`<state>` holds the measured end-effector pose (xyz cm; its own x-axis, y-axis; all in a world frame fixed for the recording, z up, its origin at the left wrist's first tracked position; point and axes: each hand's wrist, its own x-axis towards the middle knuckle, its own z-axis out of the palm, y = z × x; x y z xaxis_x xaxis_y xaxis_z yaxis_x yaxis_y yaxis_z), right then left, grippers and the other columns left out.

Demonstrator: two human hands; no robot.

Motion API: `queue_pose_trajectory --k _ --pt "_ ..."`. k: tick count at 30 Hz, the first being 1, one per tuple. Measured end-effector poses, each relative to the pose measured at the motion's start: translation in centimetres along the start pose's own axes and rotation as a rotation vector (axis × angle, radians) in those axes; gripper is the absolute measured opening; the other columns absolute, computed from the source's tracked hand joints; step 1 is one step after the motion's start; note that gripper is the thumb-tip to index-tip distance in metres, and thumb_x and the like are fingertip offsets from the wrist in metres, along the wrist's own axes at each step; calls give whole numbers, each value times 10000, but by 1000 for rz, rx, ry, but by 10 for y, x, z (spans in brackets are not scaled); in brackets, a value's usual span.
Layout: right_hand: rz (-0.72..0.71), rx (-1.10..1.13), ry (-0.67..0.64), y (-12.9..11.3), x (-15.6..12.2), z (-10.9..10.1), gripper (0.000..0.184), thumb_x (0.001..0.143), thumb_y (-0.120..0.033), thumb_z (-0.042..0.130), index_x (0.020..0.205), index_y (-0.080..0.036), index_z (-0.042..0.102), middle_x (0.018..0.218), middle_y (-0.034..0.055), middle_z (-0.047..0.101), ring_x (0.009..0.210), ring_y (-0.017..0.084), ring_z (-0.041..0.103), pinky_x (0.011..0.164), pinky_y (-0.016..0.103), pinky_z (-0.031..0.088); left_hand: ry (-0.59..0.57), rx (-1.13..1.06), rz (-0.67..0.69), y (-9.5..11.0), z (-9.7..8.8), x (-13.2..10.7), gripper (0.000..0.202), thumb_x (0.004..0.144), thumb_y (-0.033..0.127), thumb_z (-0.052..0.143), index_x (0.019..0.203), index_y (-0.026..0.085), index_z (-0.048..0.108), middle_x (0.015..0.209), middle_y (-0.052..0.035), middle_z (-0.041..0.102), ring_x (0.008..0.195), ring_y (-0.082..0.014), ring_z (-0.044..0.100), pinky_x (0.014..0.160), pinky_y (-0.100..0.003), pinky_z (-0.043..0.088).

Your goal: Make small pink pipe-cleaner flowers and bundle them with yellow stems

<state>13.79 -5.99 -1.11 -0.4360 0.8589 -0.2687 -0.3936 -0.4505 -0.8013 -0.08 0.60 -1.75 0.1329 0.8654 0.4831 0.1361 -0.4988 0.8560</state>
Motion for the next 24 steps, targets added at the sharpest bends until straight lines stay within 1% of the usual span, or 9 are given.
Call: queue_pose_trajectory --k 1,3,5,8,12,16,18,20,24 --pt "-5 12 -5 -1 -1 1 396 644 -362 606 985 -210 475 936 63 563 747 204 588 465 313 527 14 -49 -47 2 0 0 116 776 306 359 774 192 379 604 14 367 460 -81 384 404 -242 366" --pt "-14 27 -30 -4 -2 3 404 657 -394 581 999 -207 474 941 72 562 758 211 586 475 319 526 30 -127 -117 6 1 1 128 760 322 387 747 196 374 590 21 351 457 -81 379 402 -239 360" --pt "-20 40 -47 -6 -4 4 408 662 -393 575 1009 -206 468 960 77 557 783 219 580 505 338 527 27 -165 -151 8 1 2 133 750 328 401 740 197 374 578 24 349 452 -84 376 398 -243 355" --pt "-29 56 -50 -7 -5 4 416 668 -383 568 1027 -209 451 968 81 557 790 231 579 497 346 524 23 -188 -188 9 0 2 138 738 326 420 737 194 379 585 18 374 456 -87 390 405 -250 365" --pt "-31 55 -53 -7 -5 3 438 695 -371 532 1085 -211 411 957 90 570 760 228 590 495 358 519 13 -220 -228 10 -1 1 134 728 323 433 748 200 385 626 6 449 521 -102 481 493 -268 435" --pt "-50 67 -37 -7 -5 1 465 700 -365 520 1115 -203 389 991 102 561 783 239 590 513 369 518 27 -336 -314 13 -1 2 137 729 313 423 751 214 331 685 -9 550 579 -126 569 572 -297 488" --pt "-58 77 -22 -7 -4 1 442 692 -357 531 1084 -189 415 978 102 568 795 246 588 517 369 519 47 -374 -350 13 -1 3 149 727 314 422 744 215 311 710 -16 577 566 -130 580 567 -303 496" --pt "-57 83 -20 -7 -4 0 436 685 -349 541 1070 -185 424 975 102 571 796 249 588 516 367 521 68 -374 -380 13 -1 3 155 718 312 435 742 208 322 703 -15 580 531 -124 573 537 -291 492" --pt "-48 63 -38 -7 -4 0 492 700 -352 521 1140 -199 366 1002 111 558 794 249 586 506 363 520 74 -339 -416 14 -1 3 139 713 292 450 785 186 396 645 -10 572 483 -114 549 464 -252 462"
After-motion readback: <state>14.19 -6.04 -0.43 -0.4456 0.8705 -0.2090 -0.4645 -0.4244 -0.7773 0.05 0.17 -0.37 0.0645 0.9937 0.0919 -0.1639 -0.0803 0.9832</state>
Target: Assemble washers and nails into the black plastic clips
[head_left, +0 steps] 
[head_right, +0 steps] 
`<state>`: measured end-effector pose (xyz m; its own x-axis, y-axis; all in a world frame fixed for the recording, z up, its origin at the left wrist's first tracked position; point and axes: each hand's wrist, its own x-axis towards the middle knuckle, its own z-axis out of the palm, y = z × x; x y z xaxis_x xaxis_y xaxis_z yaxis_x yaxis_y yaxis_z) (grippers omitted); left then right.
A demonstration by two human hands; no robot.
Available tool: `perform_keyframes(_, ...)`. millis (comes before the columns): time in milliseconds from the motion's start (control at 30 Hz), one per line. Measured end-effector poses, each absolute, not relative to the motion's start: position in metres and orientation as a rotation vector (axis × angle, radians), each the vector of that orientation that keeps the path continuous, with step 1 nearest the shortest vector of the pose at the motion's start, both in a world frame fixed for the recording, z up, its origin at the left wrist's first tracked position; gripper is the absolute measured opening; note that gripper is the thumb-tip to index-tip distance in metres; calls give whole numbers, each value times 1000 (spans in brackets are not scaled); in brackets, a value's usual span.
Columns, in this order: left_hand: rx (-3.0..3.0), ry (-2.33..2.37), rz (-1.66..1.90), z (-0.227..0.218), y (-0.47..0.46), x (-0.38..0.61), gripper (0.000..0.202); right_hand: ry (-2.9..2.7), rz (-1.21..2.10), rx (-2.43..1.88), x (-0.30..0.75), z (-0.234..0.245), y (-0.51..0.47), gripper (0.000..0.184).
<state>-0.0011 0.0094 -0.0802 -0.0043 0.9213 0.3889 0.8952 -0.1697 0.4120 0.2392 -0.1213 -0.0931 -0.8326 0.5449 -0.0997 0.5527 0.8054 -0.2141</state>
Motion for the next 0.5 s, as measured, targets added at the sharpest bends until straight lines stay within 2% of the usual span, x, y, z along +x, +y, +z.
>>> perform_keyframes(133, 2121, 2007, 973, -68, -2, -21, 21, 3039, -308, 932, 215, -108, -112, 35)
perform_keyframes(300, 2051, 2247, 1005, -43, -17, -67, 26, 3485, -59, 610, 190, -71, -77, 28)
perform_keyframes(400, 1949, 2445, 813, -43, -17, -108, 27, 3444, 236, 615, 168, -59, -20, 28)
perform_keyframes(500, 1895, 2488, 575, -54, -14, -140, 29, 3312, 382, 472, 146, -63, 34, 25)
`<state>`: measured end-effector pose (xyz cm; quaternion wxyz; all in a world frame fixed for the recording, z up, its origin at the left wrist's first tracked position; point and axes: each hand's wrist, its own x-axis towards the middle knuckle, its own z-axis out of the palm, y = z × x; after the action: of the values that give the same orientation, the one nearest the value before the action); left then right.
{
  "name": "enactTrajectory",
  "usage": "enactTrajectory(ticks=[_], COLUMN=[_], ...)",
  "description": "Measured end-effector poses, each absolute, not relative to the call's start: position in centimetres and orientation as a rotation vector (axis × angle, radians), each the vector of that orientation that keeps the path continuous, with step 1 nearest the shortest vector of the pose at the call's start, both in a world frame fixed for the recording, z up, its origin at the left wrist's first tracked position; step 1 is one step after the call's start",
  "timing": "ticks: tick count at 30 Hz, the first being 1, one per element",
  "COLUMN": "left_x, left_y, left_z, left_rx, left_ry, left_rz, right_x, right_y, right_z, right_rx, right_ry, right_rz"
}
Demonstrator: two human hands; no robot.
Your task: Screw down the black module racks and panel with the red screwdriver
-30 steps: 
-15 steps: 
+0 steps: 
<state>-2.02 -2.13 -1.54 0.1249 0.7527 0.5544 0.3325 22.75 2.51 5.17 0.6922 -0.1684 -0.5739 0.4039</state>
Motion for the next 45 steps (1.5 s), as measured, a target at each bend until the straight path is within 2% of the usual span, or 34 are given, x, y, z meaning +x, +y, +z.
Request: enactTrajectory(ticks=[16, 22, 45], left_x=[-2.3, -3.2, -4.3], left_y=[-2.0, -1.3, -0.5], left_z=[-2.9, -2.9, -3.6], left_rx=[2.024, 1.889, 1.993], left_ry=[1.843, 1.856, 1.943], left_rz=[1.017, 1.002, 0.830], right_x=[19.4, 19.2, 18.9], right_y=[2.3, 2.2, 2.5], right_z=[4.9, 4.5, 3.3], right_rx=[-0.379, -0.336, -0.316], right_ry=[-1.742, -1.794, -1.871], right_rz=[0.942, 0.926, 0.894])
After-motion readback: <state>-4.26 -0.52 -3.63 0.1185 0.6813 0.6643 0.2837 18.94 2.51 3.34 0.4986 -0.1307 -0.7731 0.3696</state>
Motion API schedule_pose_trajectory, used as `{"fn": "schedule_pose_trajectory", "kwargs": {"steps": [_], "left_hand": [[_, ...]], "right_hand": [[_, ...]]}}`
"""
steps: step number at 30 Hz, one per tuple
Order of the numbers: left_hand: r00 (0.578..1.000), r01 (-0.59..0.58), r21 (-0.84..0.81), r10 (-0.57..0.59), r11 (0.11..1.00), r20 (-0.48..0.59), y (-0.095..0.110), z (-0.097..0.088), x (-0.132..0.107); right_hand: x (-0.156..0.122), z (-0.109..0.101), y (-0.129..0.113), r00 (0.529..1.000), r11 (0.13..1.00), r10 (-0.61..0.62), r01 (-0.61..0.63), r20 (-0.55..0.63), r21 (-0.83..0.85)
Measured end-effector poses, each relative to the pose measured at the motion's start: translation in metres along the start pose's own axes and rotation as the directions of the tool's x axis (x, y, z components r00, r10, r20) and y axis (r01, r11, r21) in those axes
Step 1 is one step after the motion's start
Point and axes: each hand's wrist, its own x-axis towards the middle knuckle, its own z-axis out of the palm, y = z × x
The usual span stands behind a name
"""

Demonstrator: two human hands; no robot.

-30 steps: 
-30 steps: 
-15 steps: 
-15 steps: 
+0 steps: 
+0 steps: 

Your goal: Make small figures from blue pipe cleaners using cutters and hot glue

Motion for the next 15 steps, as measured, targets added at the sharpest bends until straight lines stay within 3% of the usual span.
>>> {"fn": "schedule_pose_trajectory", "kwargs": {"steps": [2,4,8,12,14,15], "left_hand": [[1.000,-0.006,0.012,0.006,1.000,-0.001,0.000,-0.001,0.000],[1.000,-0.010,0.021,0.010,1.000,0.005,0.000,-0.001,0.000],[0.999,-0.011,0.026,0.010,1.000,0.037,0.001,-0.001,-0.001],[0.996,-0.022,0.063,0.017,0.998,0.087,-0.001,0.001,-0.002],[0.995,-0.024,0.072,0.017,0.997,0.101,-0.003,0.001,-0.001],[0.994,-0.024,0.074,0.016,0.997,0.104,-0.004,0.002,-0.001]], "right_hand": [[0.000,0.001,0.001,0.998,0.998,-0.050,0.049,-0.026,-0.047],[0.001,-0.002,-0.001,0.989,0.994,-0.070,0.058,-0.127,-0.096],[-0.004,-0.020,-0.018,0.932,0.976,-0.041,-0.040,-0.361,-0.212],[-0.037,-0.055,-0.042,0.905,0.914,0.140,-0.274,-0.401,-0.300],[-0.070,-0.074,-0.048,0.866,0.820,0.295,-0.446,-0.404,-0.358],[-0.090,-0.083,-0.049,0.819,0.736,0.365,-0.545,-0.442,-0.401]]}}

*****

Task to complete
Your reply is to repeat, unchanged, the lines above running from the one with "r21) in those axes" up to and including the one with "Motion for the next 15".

Answer box
Measured end-effector poses, each relative to the pose measured at the motion's start: translation in metres along the start pose's own axes and rotation as the directions of the tool's x axis (x, y, z components r00, r10, r20) and y axis (r01, r11, r21) in those axes
Step 1 is one step after the motion's start
Point and axes: each hand's wrist, its own x-axis towards the middle knuckle, its own z-axis out of the palm, y = z × x
The usual span stands behind a name
"""

Demonstrator: two human hands; no robot.

-30 steps: 
-30 steps: 
-15 steps: 
-15 steps: 
+0 steps: 
+0 steps: 

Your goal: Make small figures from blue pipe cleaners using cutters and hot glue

Motion for the next 15 steps, as measured, targets added at the sharpest bends until straight lines stay within 3% of the usual span.

The exercise was answered in full.